Already a QB Controversy at Ohio State
by Trevor Whenham - 08/04/2008
Ohio State is in a pretty unique situation. They are coming off of two consecutive appearances in the BCS Championship Game. Whether they have deserved to be there is another issue--and their performance has been less than inspiring in the marquee showdowns--but the fact remains that they have done it. What makes it even more interesting is that they have done it with two different starting quarterbacks. Troy Smith won the Heisman en route to the top of the BCS in 2006, and Todd Boeckman replaced him in 2007.
Boeckman is back this year, he's a senior, he's experienced, and he's proven his ability on the field. He should be an absolute lock to start this year, shouldn't he? Not so fast. Super frosh Terrelle Pryor rolled into Columbus riding a ridiculous wave of hype. Coach Jim Tressel won an extended and heated recruiting battle over Michigan, Oregon, and Penn State to land the stud QB. It's never been said, but you have to believe that Pryor wouldn't have chosen the Buckeyes over Michigan, where he would have been the opening day starter, if Tressel hadn't promised him some playing time as a freshman. Even if he didn't, Pryor has such a freakish skill set, and a different one from Boeckman, that there will be competition and controversy over pivots from the moment Boeckman throws his first incompletion.
This wouldn't be that interesting if it was any team other than Ohio State. The Buckeyes are heavily favored to win the Big Ten again. They have one gigantic game looming on their schedule. If they could find a way to head to L.A. and beat USC then a third straight BCS appearance would be theirs to lose. Even a good performance in a loss could be enough. This is not the kind of team that normally has questions at QB.
Boeckman has a rare distinction - he's a sixth year senior.
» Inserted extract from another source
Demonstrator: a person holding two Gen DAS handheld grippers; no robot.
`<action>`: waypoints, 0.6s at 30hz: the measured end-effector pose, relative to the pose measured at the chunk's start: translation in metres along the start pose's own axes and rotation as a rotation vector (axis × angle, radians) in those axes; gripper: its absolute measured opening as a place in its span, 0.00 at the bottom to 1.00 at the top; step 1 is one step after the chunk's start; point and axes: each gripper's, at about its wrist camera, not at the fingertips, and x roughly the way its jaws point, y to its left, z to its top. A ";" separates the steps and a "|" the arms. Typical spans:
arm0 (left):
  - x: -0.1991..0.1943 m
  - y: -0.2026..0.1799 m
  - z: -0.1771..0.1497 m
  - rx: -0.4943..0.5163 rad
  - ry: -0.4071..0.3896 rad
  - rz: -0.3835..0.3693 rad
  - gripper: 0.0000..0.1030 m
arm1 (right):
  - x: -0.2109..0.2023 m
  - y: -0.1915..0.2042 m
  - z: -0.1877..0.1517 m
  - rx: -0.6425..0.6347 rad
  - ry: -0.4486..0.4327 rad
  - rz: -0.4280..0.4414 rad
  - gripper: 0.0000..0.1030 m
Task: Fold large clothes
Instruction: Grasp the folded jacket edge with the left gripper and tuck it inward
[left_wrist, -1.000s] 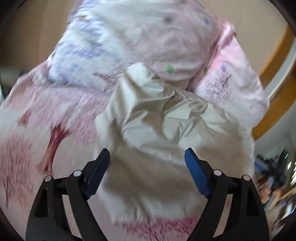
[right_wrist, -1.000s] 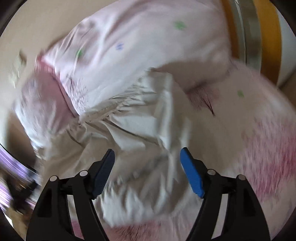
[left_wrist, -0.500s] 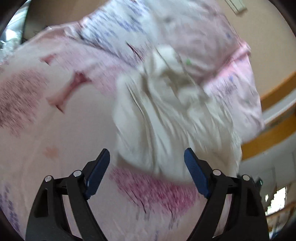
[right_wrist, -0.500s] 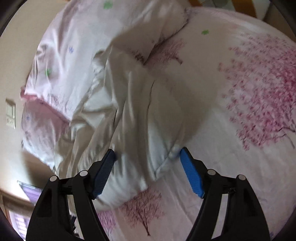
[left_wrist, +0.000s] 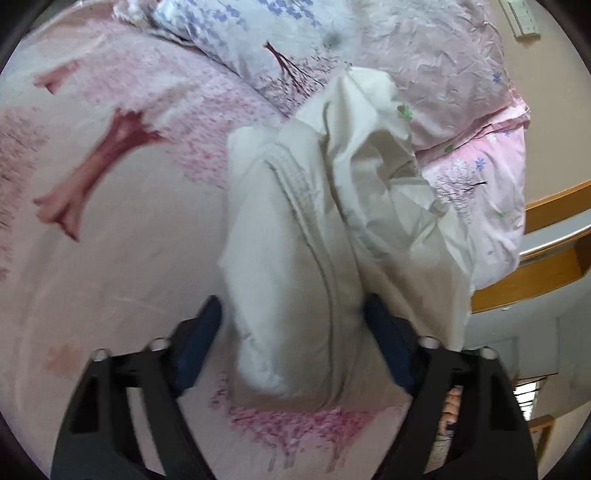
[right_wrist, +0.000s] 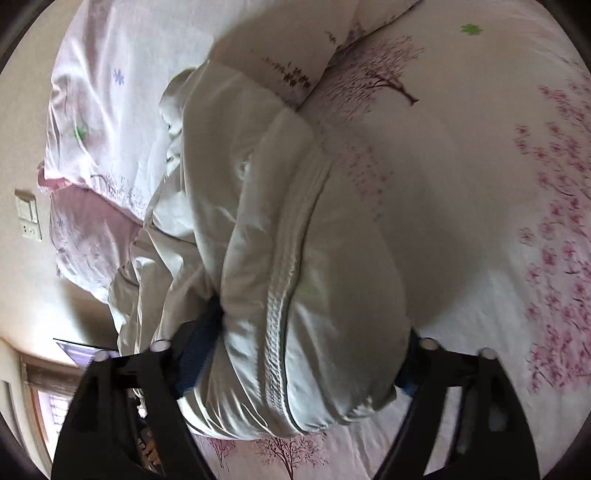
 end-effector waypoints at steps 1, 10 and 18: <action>0.002 -0.001 -0.001 -0.013 -0.004 -0.017 0.57 | 0.000 0.001 -0.001 -0.009 -0.002 0.009 0.55; -0.018 -0.017 -0.008 0.040 -0.076 -0.049 0.21 | -0.022 0.004 -0.018 0.042 -0.039 0.103 0.23; -0.062 -0.020 -0.033 0.066 -0.082 -0.121 0.19 | -0.068 0.007 -0.051 0.043 -0.049 0.174 0.20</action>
He only enrolled part-time in his first year to avoid using eligibility, and he redshirted his second year. Despite his advanced age, though, he should be reasonably healthy because he has only played one year. Boeckman is not the kind of guy that will excite you, and he doesn't make a lot of highlight reels, but he gets the job done. He completed nearly 64 percent of his passes last year, and he threw an acceptable ratio of 25 touchdowns to 14 picks. He will never surprise a defense, but it's highly unlikely that he'll self-destruct, either.
Boeckman's lack of flash is where the problems may arise. Pryor is a human highlight reel. He's got an arm, but if he can't find a target then he'll just make magic happen with his feet. He's precisely the kind of player that fans love to watch. Whether it is the best thing for the team or not, fans are going to be calling for Pryor to see more and more action early on if things don't go exactly to plan.
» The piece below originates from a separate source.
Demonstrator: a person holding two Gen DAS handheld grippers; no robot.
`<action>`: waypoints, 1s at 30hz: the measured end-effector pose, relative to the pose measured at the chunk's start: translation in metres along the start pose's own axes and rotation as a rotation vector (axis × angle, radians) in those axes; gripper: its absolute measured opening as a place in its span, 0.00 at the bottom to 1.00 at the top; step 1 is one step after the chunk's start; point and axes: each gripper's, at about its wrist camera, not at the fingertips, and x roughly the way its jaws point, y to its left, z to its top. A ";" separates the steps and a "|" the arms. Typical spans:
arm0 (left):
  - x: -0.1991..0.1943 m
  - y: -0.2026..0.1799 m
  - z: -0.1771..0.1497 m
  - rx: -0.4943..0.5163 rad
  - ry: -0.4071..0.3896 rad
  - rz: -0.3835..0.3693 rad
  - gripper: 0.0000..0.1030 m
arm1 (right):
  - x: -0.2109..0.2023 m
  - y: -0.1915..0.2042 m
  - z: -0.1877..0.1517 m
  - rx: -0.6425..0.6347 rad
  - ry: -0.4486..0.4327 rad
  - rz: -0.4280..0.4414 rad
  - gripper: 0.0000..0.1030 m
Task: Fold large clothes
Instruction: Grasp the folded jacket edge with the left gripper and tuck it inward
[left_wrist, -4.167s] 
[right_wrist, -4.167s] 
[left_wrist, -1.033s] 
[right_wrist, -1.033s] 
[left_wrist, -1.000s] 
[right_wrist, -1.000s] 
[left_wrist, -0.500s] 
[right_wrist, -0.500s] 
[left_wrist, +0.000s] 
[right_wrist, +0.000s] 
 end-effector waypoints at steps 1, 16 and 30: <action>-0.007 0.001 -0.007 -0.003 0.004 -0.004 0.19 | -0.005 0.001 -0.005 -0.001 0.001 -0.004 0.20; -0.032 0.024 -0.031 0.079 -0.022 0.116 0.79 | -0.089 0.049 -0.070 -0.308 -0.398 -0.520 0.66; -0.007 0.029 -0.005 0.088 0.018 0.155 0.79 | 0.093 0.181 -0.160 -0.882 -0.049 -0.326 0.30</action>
Tressel isn't making it easy for himself. Though he has made no secret of the fact that Boeckman is his starting quarterback, he has also said that he intends to work Pryor into the rotation and get him some playing time. That puts him in a potentially awkward situation. If he had said early on that Boeckman was the starter and Pryor would have to wait his turn like Boeckman did then he would always have something to tell fans and critics no matter what Boeckman does. By opening the door a little bit, though, he has made it easy for those critics to gain traction. In the instant gratification world that college football has become that could be dangerous.
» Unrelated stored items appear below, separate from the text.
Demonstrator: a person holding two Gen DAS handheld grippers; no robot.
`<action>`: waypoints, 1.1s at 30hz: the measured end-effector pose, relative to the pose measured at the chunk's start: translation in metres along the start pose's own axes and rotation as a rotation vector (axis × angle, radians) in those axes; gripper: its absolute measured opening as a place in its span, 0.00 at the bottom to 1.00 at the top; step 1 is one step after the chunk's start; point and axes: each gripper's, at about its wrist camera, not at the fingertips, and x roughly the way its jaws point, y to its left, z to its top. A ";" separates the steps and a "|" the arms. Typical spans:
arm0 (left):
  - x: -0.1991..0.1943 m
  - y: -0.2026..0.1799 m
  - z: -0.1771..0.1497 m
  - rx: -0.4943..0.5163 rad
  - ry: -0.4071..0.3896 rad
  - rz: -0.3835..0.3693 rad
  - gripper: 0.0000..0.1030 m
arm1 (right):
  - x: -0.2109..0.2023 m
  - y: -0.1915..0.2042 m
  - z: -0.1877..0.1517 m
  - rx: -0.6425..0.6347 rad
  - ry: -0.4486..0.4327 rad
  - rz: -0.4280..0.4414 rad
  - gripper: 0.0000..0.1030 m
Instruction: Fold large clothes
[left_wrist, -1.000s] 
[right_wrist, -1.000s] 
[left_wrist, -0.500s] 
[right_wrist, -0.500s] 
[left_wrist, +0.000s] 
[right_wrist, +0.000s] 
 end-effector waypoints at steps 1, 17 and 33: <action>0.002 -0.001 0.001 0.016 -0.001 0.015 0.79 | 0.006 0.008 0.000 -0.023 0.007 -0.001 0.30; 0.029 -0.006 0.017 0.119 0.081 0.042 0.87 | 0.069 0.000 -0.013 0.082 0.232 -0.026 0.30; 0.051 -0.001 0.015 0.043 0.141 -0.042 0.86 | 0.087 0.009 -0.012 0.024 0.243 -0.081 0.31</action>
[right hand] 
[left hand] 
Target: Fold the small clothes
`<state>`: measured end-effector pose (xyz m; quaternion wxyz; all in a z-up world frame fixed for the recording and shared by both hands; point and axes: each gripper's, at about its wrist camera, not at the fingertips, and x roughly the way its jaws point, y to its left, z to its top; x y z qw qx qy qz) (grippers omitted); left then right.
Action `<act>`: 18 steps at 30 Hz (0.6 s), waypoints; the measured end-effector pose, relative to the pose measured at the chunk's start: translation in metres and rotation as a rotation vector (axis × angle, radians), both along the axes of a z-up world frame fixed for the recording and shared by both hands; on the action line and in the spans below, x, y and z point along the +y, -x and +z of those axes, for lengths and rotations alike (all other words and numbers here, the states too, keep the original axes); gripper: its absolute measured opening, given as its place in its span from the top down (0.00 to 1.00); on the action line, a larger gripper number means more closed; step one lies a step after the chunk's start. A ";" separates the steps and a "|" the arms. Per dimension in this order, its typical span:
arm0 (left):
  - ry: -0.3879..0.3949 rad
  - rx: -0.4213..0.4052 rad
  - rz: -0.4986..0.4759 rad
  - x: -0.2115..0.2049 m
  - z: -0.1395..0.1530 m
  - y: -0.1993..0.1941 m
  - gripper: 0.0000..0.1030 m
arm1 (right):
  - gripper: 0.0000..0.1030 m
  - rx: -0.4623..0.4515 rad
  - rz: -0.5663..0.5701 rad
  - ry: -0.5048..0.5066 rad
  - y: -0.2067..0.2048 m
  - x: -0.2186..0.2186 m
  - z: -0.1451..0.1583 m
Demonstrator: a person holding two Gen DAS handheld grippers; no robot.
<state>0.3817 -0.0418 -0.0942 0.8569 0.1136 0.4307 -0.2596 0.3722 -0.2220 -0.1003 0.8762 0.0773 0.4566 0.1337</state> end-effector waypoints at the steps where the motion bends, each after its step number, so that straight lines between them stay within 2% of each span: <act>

The obvious parallel to this situation is Florida two years ago. Chris Leak was the senior incumbent, and Tim Tebow was the flashy freshman. As Ohio State knows too well, that combination was more than effective, and they won the National Championship. There are a few things to remember, though. First, despite his struggles and all the criticism, Leak was a better quarterback than Boeckman. Boeckman was never meant to be a star, while Leak was a prodigy himself. People didn't like Leak much, but it was relatively easy for Urban Meyer to keep Leak in place because he knew he was solid. Boeckman probably is, too, but he isn't as seasoned, talented, or proven. Another thing about the Florida experience is that it wasn't all roses. We remember the glory at the end, but we forget the controversies and the calls for Leak's head that came throughout the season. Finally, it's doubtful that Florida would have gone all the way if the fans had got their way and Tebow was given the reins. He was young and raw, and he would inevitably have made a costly mistake or two. The same thing is true with Pryor this year.
The biggest concern of this situation for bettors and fans has to be the impact on Boeckman. He came out of last season certain that he was the starter, and that would have built his confidence. Suddenly, he's feeling breathing on his neck from a legitimate threat. If he gets nervous or feels vulnerable then he could play less than his best and the team could suffer.
In the end, I don't think that this will make a huge difference. Ohio State is by far the best team in their conference, and they will be favored in all but one of their games unless something goes seriously wrong. Bettors should keep an eye on Boeckman to look for cracks, and they should see if Tressel struggles to keep a balance and maintain chemistry. For the most part, however, this will be a situation that will concern the betting public more than it should a serious bettor. Still, it will be fun to watch, and for guys like me who thoroughly detest Ohio State it gives us a sliver of hope that they may finally falter.